Perché No Pasta & Vino, near Green Lake, served fabulous fettuccini neri con fagioli e accughi, an elegant tangle of squid-ink pasta, lush with cannellini beans and anchovies.

Egging me on

Long known for its sophisticated take on Vietnamese cuisine, Monsoon on Capitol Hill is now a brunch joint, too. Those daytime delights included carefully coddled eggs en cocotte perfumed with fresh herbs.

Spring brings Yakima asparagus, and at Carmelita in Greenwood I ate those toothsome stalks as a grilled asparagus salad dressed with poached egg, shaved Parm and a sublime side of citrus-scented bulgur wheat.

Giving it a shot

Talk about a perfect match. The Moxie Shot, served at Moxie on Lower Queen Anne, brought a briny Westcott Bay Euro-flat on the half-shell, nestled in shaved ice alongside an ice-cold shot of Skyy vodka.

Comfort me with pasta

The rustic Campanella Veneziana at Sostanza Trattoria in Madison Park was so homey-good, I wheedled the recipe out of chef Lorenzo Cianciusi. Now I make this pasta — bell-shaped Barilla-brand, simmered with ground beef, veal, onion and a wine-enriched demi-glace and finished with cream — at home. (Pssst: His is better.)

You can't be too rich or too, uh, rich. Case in point: the lobster macaroni and cheese at Veil. Troffiete (tiny squiggles of hand-rolled pasta) joined mega-hits of fresh lobster in a creamy, sweet vermouth-laced shellfish reduction. Oooh.

Porking out

The roasted pork enchiladas at Cocina Esperanza on Crown Hill scored big as four corn tortillas, each filled with tenderly roasted pork topped with a rousing ruddy (not muddy) salsa rojo.

At Crémant in Madrona (now open for lunch!), melting fat-enhanced pork rillettes are served in a cunning little French canning jar to spread on toast, or as part of an incredible assortment of charcuterie.

If it quacks like a duck

Sour-cherry-cracked-pepper jus added sweet and heat, the perfect complement to the plump meat and beautifully burnished skin of apple-wood-smoked breast of duck at Madoka.

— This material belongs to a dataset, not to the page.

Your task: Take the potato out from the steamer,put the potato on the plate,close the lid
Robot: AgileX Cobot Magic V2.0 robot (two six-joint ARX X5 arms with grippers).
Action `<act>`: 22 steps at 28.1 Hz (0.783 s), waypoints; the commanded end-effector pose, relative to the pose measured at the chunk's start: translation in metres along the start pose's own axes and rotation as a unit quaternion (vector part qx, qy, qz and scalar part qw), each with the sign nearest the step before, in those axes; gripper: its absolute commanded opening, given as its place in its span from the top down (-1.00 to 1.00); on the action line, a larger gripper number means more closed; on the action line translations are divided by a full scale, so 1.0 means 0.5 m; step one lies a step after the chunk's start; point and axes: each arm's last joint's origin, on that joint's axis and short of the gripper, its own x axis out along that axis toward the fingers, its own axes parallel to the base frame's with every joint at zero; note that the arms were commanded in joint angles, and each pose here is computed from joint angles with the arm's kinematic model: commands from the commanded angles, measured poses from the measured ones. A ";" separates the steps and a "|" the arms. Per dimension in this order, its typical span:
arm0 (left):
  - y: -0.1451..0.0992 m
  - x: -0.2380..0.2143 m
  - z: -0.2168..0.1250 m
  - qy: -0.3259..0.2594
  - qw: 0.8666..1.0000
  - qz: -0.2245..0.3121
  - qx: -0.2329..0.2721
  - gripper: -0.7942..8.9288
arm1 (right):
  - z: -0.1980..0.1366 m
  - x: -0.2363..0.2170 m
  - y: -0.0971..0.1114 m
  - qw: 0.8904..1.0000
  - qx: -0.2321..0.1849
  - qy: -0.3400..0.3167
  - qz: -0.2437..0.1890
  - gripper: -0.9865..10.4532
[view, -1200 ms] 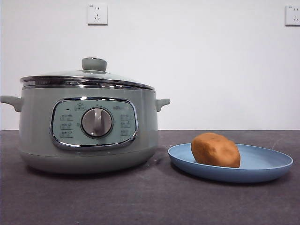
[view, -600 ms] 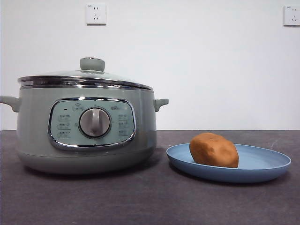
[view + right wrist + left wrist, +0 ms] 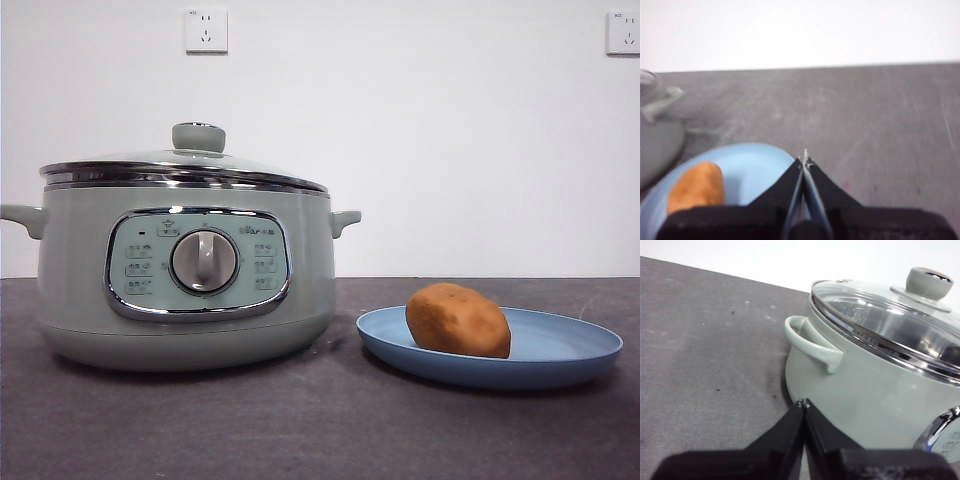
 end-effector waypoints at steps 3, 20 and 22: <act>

A spring fling at Eastlake's tiny Sitka & Spruce involved a farm-raised duck breast, deftly seared and perfumed with lavender, then paired with those delightful young onions we know and love as ramps.

Gifts from the sea

The panko-fried Pine Cone Fish at Typhoon!, a thick fillet of fresh halibut, was scored and magically shaped into its coniferous cousin. It offered up crisp meaty morsels plus crunchy skin hidden inside the "cone."

The Szechuan-flavor crab at Bellevue's Szechuan Chef was a mighty mess (worth it!) whose fragrant spices made my lips hum the happiest of tunes. It came wokked with scallions, dried Szechuan peppers and chubby peanuts, then carefully cracked for easy extraction.

Tilth's charred-rare St. Jude's albacore tuna, presented as a Northwest version of salad niçoise, wowed with thick slices of silky fillet served with heirloom tomatoes, a brunoise of haricots vert and olives, and a delicious deviled egg.

The lunch-time kaiseki bento at Red Fin, downtown Seattle in the new Hotel Max, was a $20 bargain: a nine-item extravaganza including sushi, sashimi and exceptional tempura. Fishified highlights included escolar, monkfish liver and fresh king crab.

Cheese, please

Everyone's doing a cheese plate these days, but Belltown's Brasa goes one better with a cheese table set out for all to ogle. Choices abound from around the globe. My choice? Pierre Robert, Schwartz & Weiss, an Iowa Amish blue, Spanish garrotxa and two taleggio-like cheeses — one a stinky French number, the other Italian — presented with fruit, rustic bread and lacy slices of honey-coated walnut toast.

A sweet finish

Mill Creek Town Center's bustling bistro, Zinnia, gives shop-till-you-droppers a world of excuses to stop by. No. 1, says me, is the coconut cake, a layered lovely hoisted to higher heights with a blizzard of flaky coconut, finely ground pecans and cream cheese frosting.

At Crémant, I cracked fissures into a pond of crème brûlée whose bronzed-sugar coat shone in the candlelight like a miniature skating rink illuminated by a full moon. It was — no jive — the best brûlée I've ever eaten.